It’s obvious the Cavaliers’ season didn’t end the way it should have.

Cleveland’s most glaring weaknesses were all but exposed by a more physical New York Knicks team in the NBA playoffs, taking a season full of extremely high peaks and low valleys and shutting it down with a bitter end.

Despite the 5-game loss to the Knicks, Cavs President of Basketball Operations Koby Altman backed his youthful roster when he addressed the media on Friday.

“I’m incredibly proud of our players, our coaching staff, the whole franchise of where we are and where we’ve come from,” Altman said, via “This is going to be part of a largely successful journey that we’re just getting started with. The playoffs is completely different basketball than the regular season.

“I think we didn’t play our best. I think the players have told you that they don’t think that they played up to their standards.”

This Cavaliers roster wasn’t built to win a championship right away.

Altman said as much during the team’s media day, highlighting Cleveland’s continuity while adding essential pieces for a future run back in September.

“I said this at (Mitchell) ‘s press conference: This year is not ‘contention or bust’ at all,” Altman said. “We’re still a very young group, and we’re gaining experience.

“I think we played 84 games last year. We most certainly want to play more than 84 this year. This is a runway that we have here. We have multiple guys under contract for the foreseeable future. We want to grow, add more playoff experience and build towards something.”

Even so, it’s obvious this team can accomplish so much more than they showed in the postseason.
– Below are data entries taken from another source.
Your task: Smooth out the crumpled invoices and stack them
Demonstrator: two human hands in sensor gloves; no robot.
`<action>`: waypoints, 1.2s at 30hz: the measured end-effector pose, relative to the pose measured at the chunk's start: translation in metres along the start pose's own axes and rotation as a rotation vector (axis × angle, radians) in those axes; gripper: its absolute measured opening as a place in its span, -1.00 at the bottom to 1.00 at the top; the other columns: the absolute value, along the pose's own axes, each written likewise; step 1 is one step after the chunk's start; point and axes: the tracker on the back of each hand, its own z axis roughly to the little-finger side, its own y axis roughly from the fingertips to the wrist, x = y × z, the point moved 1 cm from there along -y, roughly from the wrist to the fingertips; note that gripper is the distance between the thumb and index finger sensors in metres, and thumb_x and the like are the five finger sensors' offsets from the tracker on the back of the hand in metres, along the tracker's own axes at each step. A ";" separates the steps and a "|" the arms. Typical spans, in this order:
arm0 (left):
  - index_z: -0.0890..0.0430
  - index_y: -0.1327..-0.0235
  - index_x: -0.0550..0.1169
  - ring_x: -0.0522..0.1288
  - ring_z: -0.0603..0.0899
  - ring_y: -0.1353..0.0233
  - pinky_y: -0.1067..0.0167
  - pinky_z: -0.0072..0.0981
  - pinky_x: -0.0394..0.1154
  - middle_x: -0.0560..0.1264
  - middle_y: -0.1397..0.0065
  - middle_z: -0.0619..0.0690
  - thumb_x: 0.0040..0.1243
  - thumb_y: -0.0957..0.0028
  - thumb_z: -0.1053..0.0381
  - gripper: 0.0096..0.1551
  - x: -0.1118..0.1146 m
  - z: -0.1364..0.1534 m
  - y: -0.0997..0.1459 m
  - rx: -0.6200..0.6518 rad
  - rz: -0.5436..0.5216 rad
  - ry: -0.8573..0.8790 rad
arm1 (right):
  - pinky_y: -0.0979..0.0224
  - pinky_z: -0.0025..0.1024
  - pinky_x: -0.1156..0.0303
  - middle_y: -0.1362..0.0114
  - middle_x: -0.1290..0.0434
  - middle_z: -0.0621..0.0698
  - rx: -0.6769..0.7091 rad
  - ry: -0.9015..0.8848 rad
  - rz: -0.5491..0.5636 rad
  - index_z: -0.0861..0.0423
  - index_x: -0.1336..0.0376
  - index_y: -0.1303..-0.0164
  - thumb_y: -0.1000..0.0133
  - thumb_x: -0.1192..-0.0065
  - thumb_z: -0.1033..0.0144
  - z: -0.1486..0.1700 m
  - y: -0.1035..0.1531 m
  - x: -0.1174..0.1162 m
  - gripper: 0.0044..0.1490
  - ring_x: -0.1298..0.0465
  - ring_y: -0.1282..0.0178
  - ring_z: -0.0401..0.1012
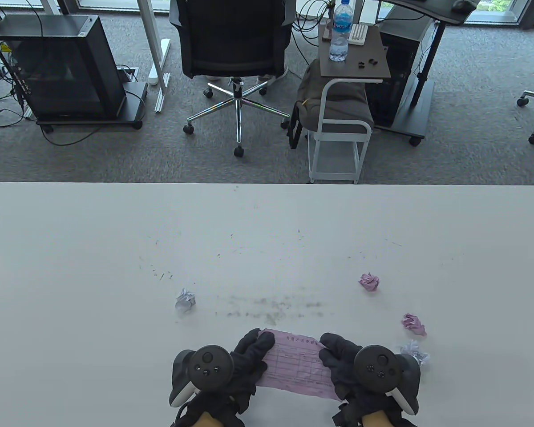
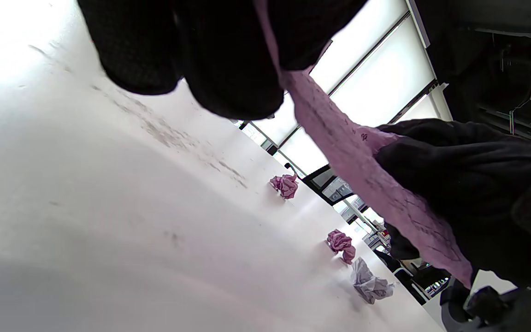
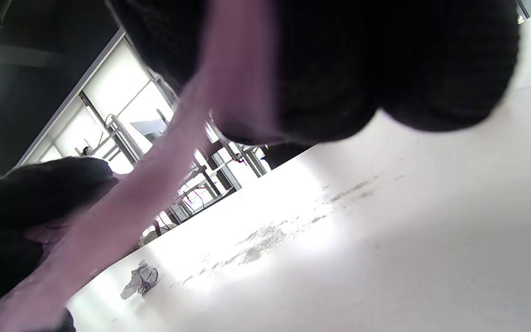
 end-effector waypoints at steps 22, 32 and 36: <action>0.16 -0.63 0.19 0.32 0.46 -0.45 -0.30 0.31 0.33 -0.04 -0.63 0.13 0.12 -0.27 0.11 -0.31 0.005 0.018 -0.025 -0.213 0.219 -0.076 | 0.16 -0.18 -0.64 -0.01 -0.61 0.16 -0.017 0.354 -0.189 0.17 -0.30 -0.26 -0.12 -0.29 0.35 -0.025 -0.039 -0.029 -0.50 -0.65 0.26 -0.13; 0.15 -0.65 0.13 0.07 0.57 -0.51 -0.35 0.35 0.20 -0.12 -0.64 0.11 0.11 -0.28 0.06 -0.27 0.016 0.048 -0.062 -0.276 0.325 -0.291 | 0.14 -0.18 -0.64 -0.03 -0.60 0.15 -0.062 0.446 -0.248 0.15 -0.30 -0.26 -0.12 -0.28 0.34 -0.010 -0.085 -0.069 -0.51 -0.64 0.24 -0.13; 0.14 -0.65 0.10 -0.03 0.58 -0.52 -0.37 0.35 0.11 -0.14 -0.64 0.08 0.10 -0.29 0.04 -0.26 0.018 0.056 -0.072 -0.292 0.335 -0.317 | 0.14 -0.18 -0.64 -0.02 -0.61 0.15 -0.071 0.459 -0.250 0.15 -0.30 -0.26 -0.12 -0.28 0.33 -0.005 -0.102 -0.076 -0.51 -0.64 0.23 -0.13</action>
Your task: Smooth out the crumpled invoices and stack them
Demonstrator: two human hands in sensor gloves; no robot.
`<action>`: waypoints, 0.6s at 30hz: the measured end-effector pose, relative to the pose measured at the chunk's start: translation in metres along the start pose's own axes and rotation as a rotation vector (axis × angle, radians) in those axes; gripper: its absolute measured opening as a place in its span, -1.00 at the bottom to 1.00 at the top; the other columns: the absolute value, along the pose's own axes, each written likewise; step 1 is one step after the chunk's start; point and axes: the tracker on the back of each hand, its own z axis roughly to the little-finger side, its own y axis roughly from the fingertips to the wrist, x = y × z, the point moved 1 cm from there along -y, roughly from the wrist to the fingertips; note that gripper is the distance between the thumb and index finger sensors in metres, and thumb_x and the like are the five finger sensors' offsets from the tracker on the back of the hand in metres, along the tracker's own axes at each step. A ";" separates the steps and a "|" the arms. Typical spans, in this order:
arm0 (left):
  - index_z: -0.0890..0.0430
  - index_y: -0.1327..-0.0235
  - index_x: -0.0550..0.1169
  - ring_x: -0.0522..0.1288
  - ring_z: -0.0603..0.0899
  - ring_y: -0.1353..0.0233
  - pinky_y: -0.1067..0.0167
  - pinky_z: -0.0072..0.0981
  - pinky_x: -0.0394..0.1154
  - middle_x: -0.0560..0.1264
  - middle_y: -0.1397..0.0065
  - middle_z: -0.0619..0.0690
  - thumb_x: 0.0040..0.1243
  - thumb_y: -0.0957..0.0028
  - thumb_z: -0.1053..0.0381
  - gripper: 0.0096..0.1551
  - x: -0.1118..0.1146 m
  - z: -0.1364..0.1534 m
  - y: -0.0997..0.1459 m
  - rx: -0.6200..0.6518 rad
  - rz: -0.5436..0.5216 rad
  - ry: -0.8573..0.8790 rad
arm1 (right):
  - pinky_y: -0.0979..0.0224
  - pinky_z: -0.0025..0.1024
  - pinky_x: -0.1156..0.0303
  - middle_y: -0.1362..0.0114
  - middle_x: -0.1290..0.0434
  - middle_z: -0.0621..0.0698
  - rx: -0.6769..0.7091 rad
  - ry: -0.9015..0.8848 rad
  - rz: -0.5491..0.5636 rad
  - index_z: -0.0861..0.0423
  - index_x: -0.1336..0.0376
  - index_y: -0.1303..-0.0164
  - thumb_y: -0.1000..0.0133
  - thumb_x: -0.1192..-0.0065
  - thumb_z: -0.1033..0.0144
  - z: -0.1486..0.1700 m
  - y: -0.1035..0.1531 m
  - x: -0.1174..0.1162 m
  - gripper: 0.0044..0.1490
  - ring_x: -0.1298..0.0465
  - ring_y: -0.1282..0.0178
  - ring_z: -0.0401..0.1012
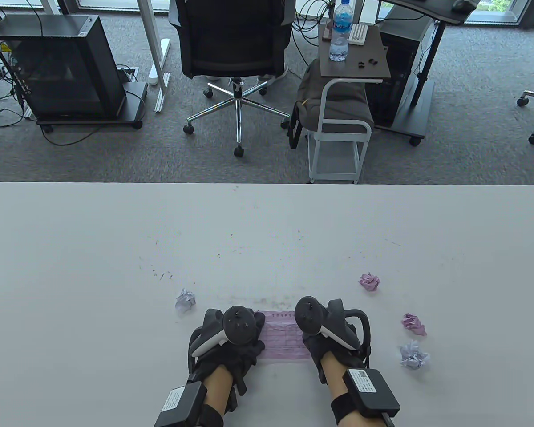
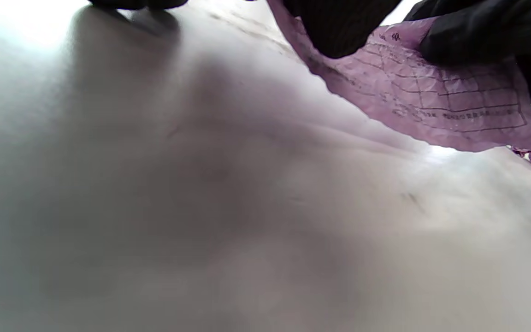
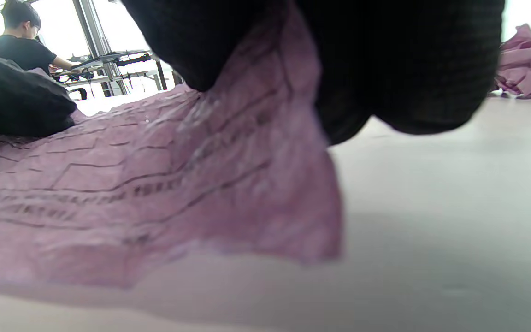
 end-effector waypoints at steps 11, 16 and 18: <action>0.10 -0.65 0.08 -0.20 0.50 -0.54 -0.37 0.35 -0.07 -0.20 -0.63 0.09 0.02 -0.31 0.00 -0.29 0.010 0.008 -0.014 -0.026 0.003 -0.120 | 0.13 -0.18 -0.64 0.03 -0.62 0.13 0.003 0.069 -0.022 0.15 -0.30 -0.25 -0.12 -0.28 0.33 -0.003 -0.022 -0.016 -0.51 -0.63 0.22 -0.14; 0.01 -0.66 0.00 -0.33 0.55 -0.52 -0.34 0.41 -0.18 -0.36 -0.58 0.20 -0.03 -0.31 -0.10 -0.25 0.012 0.021 -0.009 -0.068 0.026 -0.074 | 0.13 -0.19 -0.64 0.02 -0.62 0.11 0.012 0.103 -0.031 0.15 -0.30 -0.24 -0.12 -0.28 0.32 -0.004 -0.020 -0.018 -0.52 -0.63 0.22 -0.14; 0.00 -0.66 -0.01 -0.36 0.54 -0.51 -0.34 0.40 -0.21 -0.37 -0.58 0.21 -0.02 -0.31 -0.12 -0.24 0.011 0.027 -0.007 -0.075 0.028 -0.042 | 0.13 -0.20 -0.64 0.03 -0.62 0.10 0.020 0.117 -0.021 0.14 -0.30 -0.24 -0.12 -0.28 0.32 -0.005 -0.019 -0.018 -0.52 -0.63 0.22 -0.15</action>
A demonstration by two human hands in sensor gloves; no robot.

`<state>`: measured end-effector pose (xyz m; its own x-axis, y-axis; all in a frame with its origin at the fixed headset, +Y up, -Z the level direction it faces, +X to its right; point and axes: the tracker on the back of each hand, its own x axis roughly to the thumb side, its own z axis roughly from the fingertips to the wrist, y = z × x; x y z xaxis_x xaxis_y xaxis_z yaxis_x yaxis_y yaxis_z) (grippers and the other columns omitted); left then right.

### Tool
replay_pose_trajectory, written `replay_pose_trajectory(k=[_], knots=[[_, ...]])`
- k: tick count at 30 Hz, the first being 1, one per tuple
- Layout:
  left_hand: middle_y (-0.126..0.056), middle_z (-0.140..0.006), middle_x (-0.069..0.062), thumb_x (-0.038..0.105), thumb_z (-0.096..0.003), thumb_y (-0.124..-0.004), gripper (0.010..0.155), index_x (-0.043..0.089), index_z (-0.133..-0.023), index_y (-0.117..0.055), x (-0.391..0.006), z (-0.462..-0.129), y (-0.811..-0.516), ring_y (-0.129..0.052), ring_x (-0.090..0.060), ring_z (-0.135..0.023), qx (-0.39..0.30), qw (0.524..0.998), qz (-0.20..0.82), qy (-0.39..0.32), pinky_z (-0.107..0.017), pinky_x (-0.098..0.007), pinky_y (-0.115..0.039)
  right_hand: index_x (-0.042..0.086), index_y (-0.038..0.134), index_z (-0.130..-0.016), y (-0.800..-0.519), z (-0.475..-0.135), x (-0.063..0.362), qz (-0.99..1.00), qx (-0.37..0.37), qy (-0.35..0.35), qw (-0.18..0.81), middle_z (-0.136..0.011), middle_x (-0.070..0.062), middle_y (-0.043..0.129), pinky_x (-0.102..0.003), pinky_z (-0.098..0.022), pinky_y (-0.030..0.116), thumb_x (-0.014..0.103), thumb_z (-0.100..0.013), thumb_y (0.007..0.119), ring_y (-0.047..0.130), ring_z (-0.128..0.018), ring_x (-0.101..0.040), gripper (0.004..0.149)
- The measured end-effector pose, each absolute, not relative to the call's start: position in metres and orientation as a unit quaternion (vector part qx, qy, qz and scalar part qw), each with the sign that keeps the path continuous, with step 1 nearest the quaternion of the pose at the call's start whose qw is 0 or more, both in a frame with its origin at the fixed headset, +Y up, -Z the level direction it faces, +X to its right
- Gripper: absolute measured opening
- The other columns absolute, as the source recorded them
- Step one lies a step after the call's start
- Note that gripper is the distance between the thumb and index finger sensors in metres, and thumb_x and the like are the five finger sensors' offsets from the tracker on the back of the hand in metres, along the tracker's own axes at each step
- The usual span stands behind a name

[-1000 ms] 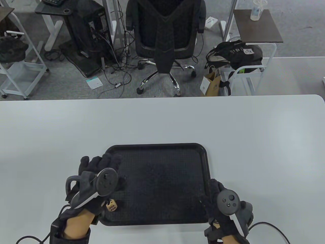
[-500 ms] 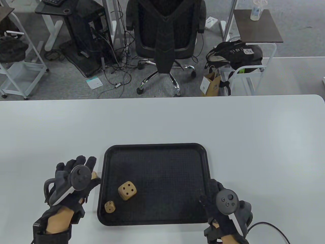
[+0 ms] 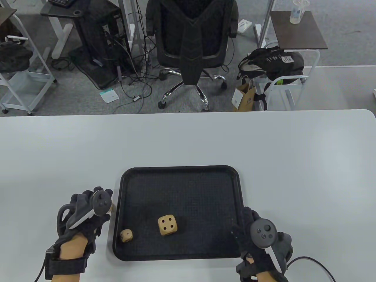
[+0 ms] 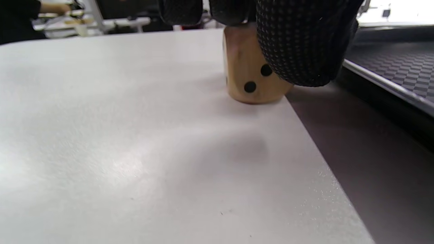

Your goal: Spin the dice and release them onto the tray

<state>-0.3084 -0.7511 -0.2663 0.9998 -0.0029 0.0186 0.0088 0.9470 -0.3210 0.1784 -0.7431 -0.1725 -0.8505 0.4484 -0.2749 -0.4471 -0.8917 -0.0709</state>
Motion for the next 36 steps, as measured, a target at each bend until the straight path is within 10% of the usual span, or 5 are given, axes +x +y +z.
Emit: replay_pose_trajectory(k=[22,36], knots=[[-0.074,-0.100,-0.011,0.035,-0.0362,-0.093,0.072,0.026,-0.100,-0.062,-0.315,-0.256,-0.720,-0.086,-0.038,-0.081,-0.064,0.997,0.047,-0.011,-0.074,-0.065,-0.054,0.031,0.056,-0.102,-0.742,-0.172,0.180,0.961,-0.144,-0.007,0.237,-0.108,-0.003,0.063,-0.061,-0.074,0.051,0.064,-0.032,0.066,0.068,-0.097,-0.033,0.078],[-0.074,-0.101,-0.010,0.036,-0.0366,-0.092,0.072,0.027,-0.101,-0.062,-0.197,-0.225,-0.640,-0.087,-0.037,-0.083,-0.010,0.988,0.008,-0.155,-0.074,-0.064,-0.054,0.031,0.056,-0.102,-0.741,-0.171,0.182,0.959,-0.145,-0.014,0.243,-0.107,-0.002,0.063,-0.061,-0.074,0.051,0.064,-0.032,0.066,0.068,-0.097,-0.033,0.078]])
What will be some of the top storylines as Cleveland looks at its roster and finds ways to improve it? And will it be enough to push the Cavs to another hopeful postseason spot and the team’s first Larry O’Brien trophy since 2016?

If not sweeping changes, then what changes will take place?

The Cavs President of Basketball Operations emphasized that there wouldn’t be any sweeping changes or overreactions to the Cavs’ first-round loss to the Knicks on Friday.

“Obviously, we’re going to look at what we can do to adjust, but there’s no sweeping changes,” said Altman, via “No one’s going to panic off this first-round loss. Just like there’s stuff to be gained from this playoff experience, the 51 wins in a hypercompetitive NBA, there’s a lot to learn from that as well in terms of what we can be successful at.

“We know we can be better. We have to learn from that. We have to grow from that. But we will be better for going through what we went through the past 10 days.”

If the Cavs won’t make any sweeping changes to their roster, what changes will they make?

Will they add any players through free agency to counter some of the team’s most glaring weaknesses? Will they change their offseason routines to ensure they can come back stronger and more prepared?

Should they not re-sign with their respective franchises, Cleveland will have its fair share of free-agent options during the 2023 offseason.

The combined contract values of the Cavs signees in the 2023-24 season, including the estimated $33.5 million for guard Darius Garland’s contract and the non-guaranteed contracts of three players, adds up to just under $127 million, according to Spotrac. Cleveland can work with its non-taxpayer mid-level exception of $12.22 million and its bi-annual exception of $4.45 million when searching for suitable free agents. 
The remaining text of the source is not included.